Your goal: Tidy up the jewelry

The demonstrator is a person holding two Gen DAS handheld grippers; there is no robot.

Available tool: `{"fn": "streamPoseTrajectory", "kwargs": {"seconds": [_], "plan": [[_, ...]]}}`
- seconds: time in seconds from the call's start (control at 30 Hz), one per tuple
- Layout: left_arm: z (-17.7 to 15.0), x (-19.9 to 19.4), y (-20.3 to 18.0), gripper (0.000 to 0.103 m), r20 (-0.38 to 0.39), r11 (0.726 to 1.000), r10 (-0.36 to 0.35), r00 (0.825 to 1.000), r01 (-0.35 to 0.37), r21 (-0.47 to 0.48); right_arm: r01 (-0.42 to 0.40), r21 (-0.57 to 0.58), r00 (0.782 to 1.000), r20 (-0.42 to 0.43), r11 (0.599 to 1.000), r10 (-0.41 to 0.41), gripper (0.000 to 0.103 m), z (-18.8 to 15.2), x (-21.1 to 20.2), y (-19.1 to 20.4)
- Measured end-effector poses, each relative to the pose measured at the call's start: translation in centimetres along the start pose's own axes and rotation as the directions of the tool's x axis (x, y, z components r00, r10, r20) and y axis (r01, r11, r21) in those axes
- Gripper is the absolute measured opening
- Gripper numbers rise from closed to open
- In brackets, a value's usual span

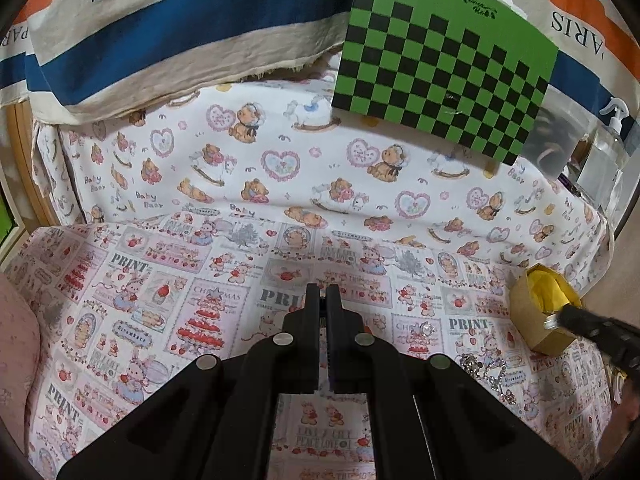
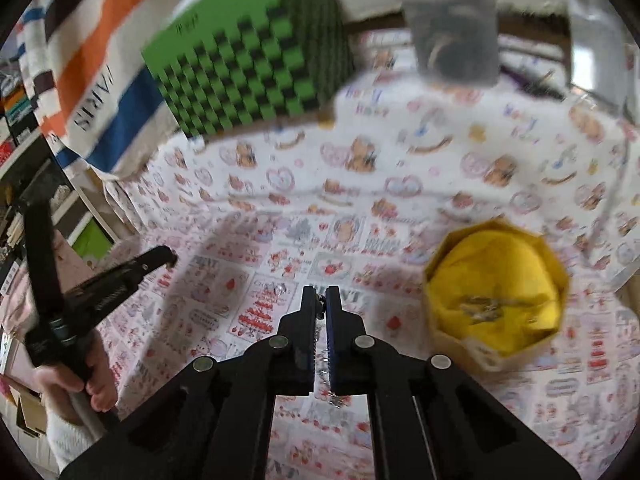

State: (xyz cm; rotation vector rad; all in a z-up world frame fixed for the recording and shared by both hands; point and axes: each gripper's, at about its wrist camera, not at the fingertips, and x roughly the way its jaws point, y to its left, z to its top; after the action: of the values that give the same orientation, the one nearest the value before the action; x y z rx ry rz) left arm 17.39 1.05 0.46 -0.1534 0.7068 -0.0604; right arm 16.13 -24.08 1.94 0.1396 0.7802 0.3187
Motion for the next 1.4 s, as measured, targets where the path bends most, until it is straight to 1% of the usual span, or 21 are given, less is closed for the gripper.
{"fn": "streamPoseTrajectory", "kwargs": {"seconds": [0.1, 0.17, 0.23, 0.3, 0.4, 0.5, 0.57, 0.67, 0.8, 0.83, 0.87, 0.93, 1.0, 1.1, 1.27, 1.33, 1.4], "plan": [[0.0, -0.2, -0.2, 0.002, 0.012, 1.0, 0.004, 1.0, -0.004, 0.01, 0.03, -0.003, 0.996, 0.082, 1.0, -0.029, 0.005, 0.3, -2.7, -1.3], [-0.1, -0.2, -0.3, 0.002, 0.014, 1.0, 0.002, 1.0, -0.002, 0.015, 0.048, 0.007, 0.991, 0.123, 0.999, -0.048, 0.005, 0.5, -3.6, -2.3], [-0.1, -0.1, -0.3, 0.002, 0.012, 1.0, -0.01, 1.0, 0.01, 0.014, 0.07, 0.018, 0.989, 0.132, 0.997, -0.071, 0.005, 0.6, -4.0, -3.4], [-0.1, -0.1, -0.5, 0.002, 0.017, 1.0, -0.006, 1.0, 0.005, 0.021, 0.089, 0.041, 0.985, 0.143, 0.995, -0.094, 0.005, 0.5, -4.2, -4.8], [-0.2, -0.3, -1.0, 0.002, 0.04, 0.999, 0.016, 0.999, -0.017, 0.047, 0.089, 0.086, 0.982, 0.162, 0.992, -0.102, 0.005, 0.3, -4.1, -6.6], [-0.3, -0.2, -1.1, 0.002, 0.039, 0.999, 0.006, 0.999, -0.008, 0.053, 0.108, 0.138, 0.975, 0.179, 0.984, -0.132, 0.005, 0.1, -3.6, -8.4], [-0.3, -0.1, -1.2, 0.002, 0.038, 0.998, 0.009, 0.999, -0.011, 0.055, 0.099, 0.154, 0.978, 0.165, 0.983, -0.124, 0.005, 0.1, -3.2, -9.0], [-0.4, -0.1, -1.4, 0.002, 0.044, 0.998, 0.016, 0.999, -0.019, 0.066, 0.093, 0.166, 0.976, 0.178, 0.982, -0.123, 0.005, 0.0, -3.1, -9.8], [-0.4, -0.3, -1.6, 0.002, 0.041, 0.997, 0.009, 0.999, -0.012, 0.077, 0.057, 0.19, 0.98, 0.177, 0.98, -0.091, 0.006, 0.1, -2.9, -10.5], [-0.3, -0.6, -1.5, 0.002, 0.038, 0.997, -0.006, 0.999, 0.003, 0.075, 0.04, 0.203, 0.982, 0.173, 0.978, -0.076, 0.007, 0.1, -2.9, -10.8], [-0.1, -1.1, -1.3, 0.002, 0.051, 0.998, -0.019, 0.999, 0.016, 0.06, 0.029, 0.21, 0.984, 0.167, 0.977, -0.065, 0.013, 0.1, -2.8, -11.0], [0.2, -2.3, -1.1, 0.002, 0.079, 0.998, -0.04, 0.996, 0.037, 0.041, 0.031, 0.234, 0.983, 0.169, 0.972, -0.072, 0.021, 0.1, -3.0, -11.4], [0.4, -3.2, -1.5, 0.002, 0.09, 0.997, -0.064, 0.994, 0.061, 0.037, 0.035, 0.238, 0.982, 0.175, 0.971, -0.078, 0.021, 0.1, -3.4, -11.8], [0.7, -4.1, -3.5, 0.002, 0.088, 0.992, -0.115, 0.989, 0.11, 0.061, 0.03, 0.256, 0.98, 0.181, 0.966, -0.078, 0.021, 0.3, -4.1, -12.4], [1.6, -4.2, -9.1, 0.002, 0.044, 0.974, -0.192, 0.98, 0.185, 0.128, 0.037, 0.282, 0.983, 0.163, 0.959, -0.086, 0.021, 0.2, -4.5, -13.3], [2.0, -4.1, -11.4, 0.002, 0.038, 0.968, -0.208, 0.977, 0.199, 0.156, 0.051, 0.304, 0.983, 0.154, 0.951, -0.102, 0.021, -0.2, -4.4, -13.9], [2.5, -3.8, -13.3, 0.002, 0.023, 0.959, -0.24, 0.971, 0.233, 0.163, 0.049, 0.341, 0.984, 0.147, 0.939, -0.105, 0.023, -0.5, -4.1, -14.6]]}}
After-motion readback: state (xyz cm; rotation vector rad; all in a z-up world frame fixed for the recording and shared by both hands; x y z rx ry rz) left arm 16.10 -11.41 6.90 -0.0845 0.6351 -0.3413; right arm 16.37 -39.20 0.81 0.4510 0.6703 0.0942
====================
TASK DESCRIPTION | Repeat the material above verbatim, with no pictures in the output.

OUTPUT BELOW |
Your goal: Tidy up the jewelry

The demonstrator is a person holding two Gen DAS handheld grippers; there is no robot.

Available tool: `{"fn": "streamPoseTrajectory", "kwargs": {"seconds": [_], "plan": [[_, ...]]}}`
- seconds: time in seconds from the call's start (control at 30 Hz), one per tuple
- Layout: left_arm: z (-17.7 to 15.0), x (-19.9 to 19.4), y (-20.3 to 18.0), gripper (0.000 to 0.103 m), r20 (-0.38 to 0.39), r11 (0.726 to 1.000), r10 (-0.36 to 0.35), r00 (0.825 to 1.000), r01 (-0.35 to 0.37), r21 (-0.47 to 0.48); right_arm: r01 (-0.42 to 0.40), r21 (-0.57 to 0.58), r00 (0.782 to 1.000), r20 (-0.42 to 0.43), r11 (0.599 to 1.000), r10 (-0.41 to 0.41), gripper (0.000 to 0.103 m), z (-18.8 to 15.2), x (-21.1 to 20.2), y (-19.1 to 20.4)
- Measured end-effector poses, each relative to the pose measured at the call's start: translation in centimetres along the start pose's own axes and rotation as the directions of the tool's x axis (x, y, z components r00, r10, r20) and y axis (r01, r11, r21) in those axes
- Gripper is the absolute measured opening
- Gripper numbers rise from closed to open
- In brackets, a value's usual span


State: (xyz cm; rotation vector rad; all in a z-up world frame fixed for the recording and shared by both hands; point and axes: each gripper's, at about its wrist camera, not at the fingertips, and x roughly the way its jaws point, y to its left, z to its top; after the action: of the values that give the same orientation, the one nearest the value before the action; x y z rx ry rz) left arm 17.39 1.05 0.46 -0.1534 0.7068 -0.0604; right arm 16.13 -24.08 1.94 0.1396 0.7802 0.3187
Motion for the next 1.4 s, as measured, targets where the path bends most, until it is straight to 1% of the usual span, or 21 are given, less is closed for the gripper.
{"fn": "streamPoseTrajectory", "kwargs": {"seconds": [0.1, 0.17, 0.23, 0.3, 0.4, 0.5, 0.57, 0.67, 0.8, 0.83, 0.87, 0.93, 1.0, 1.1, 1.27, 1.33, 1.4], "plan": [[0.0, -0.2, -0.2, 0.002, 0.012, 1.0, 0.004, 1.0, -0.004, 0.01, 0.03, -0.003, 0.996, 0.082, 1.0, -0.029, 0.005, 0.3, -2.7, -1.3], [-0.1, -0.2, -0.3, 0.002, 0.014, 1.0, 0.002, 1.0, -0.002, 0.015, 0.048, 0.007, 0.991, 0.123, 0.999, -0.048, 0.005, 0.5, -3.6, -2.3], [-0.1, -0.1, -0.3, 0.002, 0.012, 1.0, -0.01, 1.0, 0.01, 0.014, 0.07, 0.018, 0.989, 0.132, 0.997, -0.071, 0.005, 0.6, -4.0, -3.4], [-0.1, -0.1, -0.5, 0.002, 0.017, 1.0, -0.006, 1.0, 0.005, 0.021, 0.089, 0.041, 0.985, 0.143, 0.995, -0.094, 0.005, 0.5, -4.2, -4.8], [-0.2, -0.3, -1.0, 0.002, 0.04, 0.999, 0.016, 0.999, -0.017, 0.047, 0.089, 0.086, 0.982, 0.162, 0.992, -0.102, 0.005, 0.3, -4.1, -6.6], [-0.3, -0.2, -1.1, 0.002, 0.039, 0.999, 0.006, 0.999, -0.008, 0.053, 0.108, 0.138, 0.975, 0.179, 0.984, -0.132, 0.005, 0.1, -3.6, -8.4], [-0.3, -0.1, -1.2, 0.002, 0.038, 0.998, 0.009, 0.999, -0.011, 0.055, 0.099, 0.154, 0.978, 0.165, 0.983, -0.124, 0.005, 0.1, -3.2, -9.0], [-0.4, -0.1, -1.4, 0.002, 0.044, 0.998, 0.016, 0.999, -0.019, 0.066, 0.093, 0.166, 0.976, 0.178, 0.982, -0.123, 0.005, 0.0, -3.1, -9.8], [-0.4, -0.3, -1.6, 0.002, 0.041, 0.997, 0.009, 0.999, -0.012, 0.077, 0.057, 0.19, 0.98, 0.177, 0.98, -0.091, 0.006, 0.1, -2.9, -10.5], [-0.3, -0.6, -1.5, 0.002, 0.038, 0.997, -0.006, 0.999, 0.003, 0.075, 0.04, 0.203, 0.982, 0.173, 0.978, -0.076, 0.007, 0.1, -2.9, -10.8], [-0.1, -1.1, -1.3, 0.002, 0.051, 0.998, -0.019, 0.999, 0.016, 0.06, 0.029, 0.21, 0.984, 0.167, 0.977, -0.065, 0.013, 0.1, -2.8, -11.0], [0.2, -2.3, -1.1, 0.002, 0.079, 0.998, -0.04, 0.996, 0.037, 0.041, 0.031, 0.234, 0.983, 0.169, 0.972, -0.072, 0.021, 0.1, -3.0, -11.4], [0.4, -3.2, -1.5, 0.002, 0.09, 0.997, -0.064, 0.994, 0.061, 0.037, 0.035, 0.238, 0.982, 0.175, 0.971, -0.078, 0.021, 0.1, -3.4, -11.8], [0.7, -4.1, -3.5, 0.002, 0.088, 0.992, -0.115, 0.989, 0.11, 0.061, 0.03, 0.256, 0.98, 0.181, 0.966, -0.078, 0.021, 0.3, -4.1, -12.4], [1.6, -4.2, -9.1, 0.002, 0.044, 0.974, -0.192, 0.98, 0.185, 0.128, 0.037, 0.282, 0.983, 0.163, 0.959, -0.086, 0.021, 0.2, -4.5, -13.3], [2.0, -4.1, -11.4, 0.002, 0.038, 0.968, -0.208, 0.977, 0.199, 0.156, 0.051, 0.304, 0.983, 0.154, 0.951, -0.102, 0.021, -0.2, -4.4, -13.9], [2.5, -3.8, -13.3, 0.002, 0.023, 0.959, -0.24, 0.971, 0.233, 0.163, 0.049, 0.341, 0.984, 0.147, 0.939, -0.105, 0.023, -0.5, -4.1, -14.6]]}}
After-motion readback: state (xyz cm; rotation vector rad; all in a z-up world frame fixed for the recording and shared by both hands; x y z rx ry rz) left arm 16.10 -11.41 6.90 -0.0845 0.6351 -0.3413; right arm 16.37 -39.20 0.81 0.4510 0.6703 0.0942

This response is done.